邪教のターゲット
アイリスとシェルがソファーに座って、肩を寄せあっている。幼い頃からこうしていたのだろうと。簡単に想像できる光景だ。
「大丈夫だよ、シェル。あの人は誰にでも軽いノリでするんだろう」
怒り心頭なシェルを、アイリスが抑えている。
相手は公爵子息で、もう一度殴り掛かったら問題になると、アイリスは心配なのだ。
「ひどいな、俺はそんな軽い男じゃ・・」
言いかけて、シェルに睨まれたグイントが口を閉じる。
「さっきはビックリしただけで、僕は可愛いお嫁さんをもらうつもりだから。第一、シェイドラ公子は血統を繋ぐ立場の人だし、あまり怒らないで」
「遊びでするなんて、最低よ。だめ、怒りが収まらない。殴りたい」
グイントをもう一度殴ろうとするシェルを、アイリスは身体をはって止める。
その様子を当事者のグイントとギルモンドが楽しそうに見ている。
「じゃれているようにしか見えないな」
「ああ、可愛いな」
その会話が聞こえたのだろう、シェルが立ちあがり、しがみ付くアイリスを引き摺ってでも殴りに行こうとする。

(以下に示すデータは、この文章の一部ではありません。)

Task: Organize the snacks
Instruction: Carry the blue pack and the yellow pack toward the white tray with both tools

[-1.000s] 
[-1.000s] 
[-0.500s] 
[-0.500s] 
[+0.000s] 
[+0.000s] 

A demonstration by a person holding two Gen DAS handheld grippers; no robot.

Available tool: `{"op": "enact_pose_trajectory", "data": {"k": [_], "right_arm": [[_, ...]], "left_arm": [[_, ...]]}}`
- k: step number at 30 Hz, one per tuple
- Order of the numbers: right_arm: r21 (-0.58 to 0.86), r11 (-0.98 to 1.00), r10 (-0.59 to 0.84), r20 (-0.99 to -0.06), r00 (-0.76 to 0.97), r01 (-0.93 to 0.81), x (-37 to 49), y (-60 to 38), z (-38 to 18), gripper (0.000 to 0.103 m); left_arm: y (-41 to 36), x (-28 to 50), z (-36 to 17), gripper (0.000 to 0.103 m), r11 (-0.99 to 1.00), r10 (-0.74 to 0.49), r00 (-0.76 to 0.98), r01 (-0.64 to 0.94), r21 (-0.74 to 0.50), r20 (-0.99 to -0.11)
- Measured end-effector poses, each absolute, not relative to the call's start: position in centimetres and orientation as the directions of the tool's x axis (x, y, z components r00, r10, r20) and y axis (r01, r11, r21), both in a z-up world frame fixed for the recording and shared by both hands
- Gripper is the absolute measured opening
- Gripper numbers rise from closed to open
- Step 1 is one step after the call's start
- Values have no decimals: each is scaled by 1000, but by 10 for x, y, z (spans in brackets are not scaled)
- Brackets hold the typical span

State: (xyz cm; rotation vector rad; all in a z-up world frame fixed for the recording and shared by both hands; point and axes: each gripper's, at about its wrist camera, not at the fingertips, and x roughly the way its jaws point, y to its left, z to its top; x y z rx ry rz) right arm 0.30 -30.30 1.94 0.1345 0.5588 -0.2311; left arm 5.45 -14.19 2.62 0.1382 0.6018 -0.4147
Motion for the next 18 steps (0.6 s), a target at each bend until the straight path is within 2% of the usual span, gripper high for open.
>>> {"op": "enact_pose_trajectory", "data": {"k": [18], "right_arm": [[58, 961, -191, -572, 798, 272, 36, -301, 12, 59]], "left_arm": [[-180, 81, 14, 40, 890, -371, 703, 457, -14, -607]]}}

「だめ、シェル。相手は公爵子息と王太子、殴っちゃダメ」
いつの間にか、殴る相手が増えている。
「殿下たちはお帰りください。シェルの体調も回復したようですからご心配には及びません」
アイリスが目配せすれば、ギルモンドがグイントを連れて帰って行く。
サロンを出る時に、グイントが何か言いたそうに振り返ったが、アイリスは首を横に振る。

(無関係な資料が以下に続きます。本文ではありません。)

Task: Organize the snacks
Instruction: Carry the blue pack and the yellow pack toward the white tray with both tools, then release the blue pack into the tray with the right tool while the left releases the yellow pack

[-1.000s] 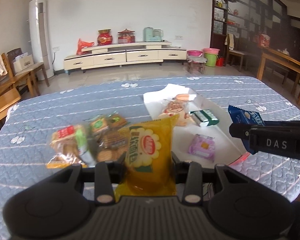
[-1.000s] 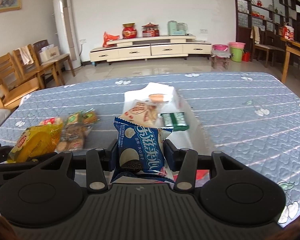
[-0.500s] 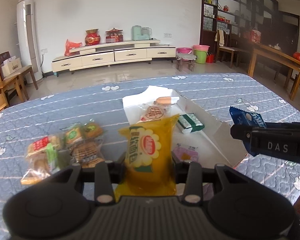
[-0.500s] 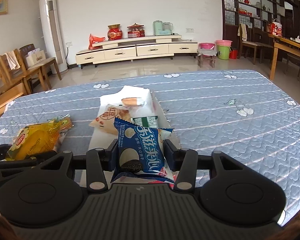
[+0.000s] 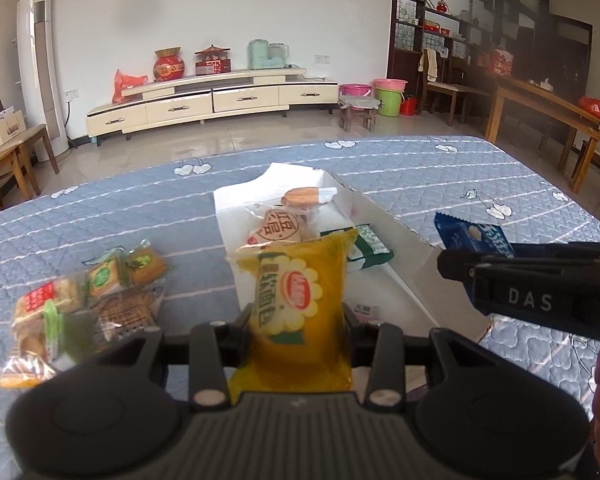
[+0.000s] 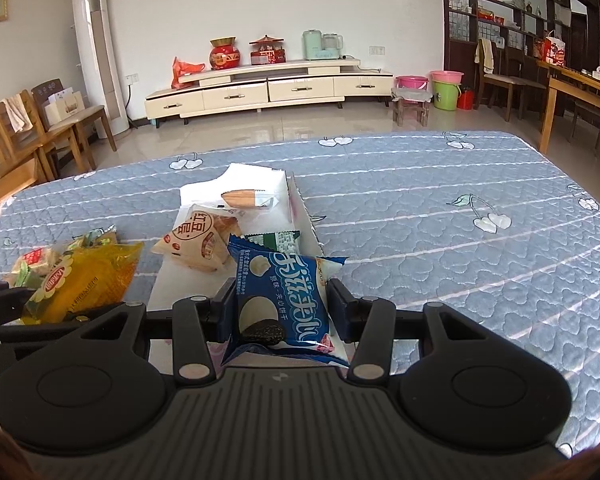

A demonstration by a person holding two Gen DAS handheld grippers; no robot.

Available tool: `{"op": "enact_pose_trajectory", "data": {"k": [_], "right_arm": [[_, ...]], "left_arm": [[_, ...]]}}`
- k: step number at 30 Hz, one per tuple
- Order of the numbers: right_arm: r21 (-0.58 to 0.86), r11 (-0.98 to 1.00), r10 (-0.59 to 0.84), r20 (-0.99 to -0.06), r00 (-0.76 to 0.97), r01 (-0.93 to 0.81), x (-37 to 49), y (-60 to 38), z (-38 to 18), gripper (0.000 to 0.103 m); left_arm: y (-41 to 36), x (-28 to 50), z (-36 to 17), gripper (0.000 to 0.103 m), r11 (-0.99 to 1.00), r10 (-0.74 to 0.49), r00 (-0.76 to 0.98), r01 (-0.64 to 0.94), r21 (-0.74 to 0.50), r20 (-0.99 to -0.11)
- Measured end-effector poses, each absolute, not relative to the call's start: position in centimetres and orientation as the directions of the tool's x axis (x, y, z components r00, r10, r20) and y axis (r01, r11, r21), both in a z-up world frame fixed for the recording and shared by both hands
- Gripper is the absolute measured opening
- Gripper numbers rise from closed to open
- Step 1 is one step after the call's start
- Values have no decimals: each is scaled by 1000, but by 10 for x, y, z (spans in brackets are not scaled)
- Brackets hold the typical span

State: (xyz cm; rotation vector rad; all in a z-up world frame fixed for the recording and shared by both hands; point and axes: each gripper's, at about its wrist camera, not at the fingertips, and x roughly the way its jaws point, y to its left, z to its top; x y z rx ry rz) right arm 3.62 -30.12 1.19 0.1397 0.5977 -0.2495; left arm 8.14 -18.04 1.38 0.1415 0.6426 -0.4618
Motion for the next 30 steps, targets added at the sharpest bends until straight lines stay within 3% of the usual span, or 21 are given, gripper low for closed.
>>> {"op": "enact_pose_trajectory", "data": {"k": [13, 15, 16, 22, 28, 30], "right_arm": [[42, 966, -186, -576, 796, 257, 42, -300, 12, 58], [29, 964, -201, -569, 797, 264, 37, -301, 13, 64], [22, 963, -209, -565, 798, 267, 34, -302, 13, 72], [15, 958, -232, -543, 807, 285, 21, -305, 21, 78], [9, 960, -235, -525, 818, 281, 13, -297, 30, 100], [3, 959, -241, -523, 818, 284, 11, -292, 31, 103]], "left_arm": [[-199, 94, 5, 41, 857, -441, 654, 511, -72, -615], [-202, 93, 4, 52, 845, -461, 644, 528, -81, -610], [-202, 91, 4, 57, 845, -463, 648, 529, -80, -604], [-193, 87, 8, 77, 859, -447, 662, 505, -81, -602], [-172, 84, 18, 95, 901, -375, 709, 430, -55, -598], [-162, 81, 20, 95, 911, -353, 722, 409, -45, -594]]}}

この復讐の協力者の二人だ、多少の行き過ぎた行動は目をつぶろう、とアイリスは思うのだが、シェルはそうではないらしい。
翌日、シェルは熱を出して学院を休んだ。
久しぶりの一人での登校。
アイリスは、屋敷で待っているシェルに街で土産を買って帰ろうと思った。
授業が終わり、帰宅途中に街の繁華街で馬車を降りる。
馴染の本屋に向かっていると、学院の制服を着た令嬢の後ろを怪しげな男達が、付いていっているのとすれ違った。
「手を潰してしまえ」
男達の会話が耳に入ったアイリスは振り返り、令嬢の手を取って引っ張ると男達と令嬢の間に割って入る。
驚いた令嬢が悲鳴をあげるのと、男達が襲いかかるのは同時だった。
最初の一撃を避けて、アイリスは令嬢を庇う。
「走れるか?逃げるんだ」
アイリスが令嬢に声をかけ、令嬢が首を縦に振って走ろうとした時、男達の後ろから、騎士が飛び出して来て男達を捕縛した。
騎士達は密かにユーラニア伯爵夫人をマークしていて、夫人と協会で接触のあった男を尾行していたのだ。
そして襲われたのは、アリア・ハインツシュレフ男爵令嬢。
エシェル・ユーラニアが母親に名前を告げた一人だった。
邪教の信徒がユーラニア伯爵夫人の依頼を受けて、ハインツシュレフ男爵令嬢が音楽祭に出られないように動いていたのだった。
もしかしたら生け贄を捧げた儀式で、願いが叶うように信徒達が動いているのかもしれない。
そうやって、願いが叶うのだ。
投稿が少し遅れてしまいました。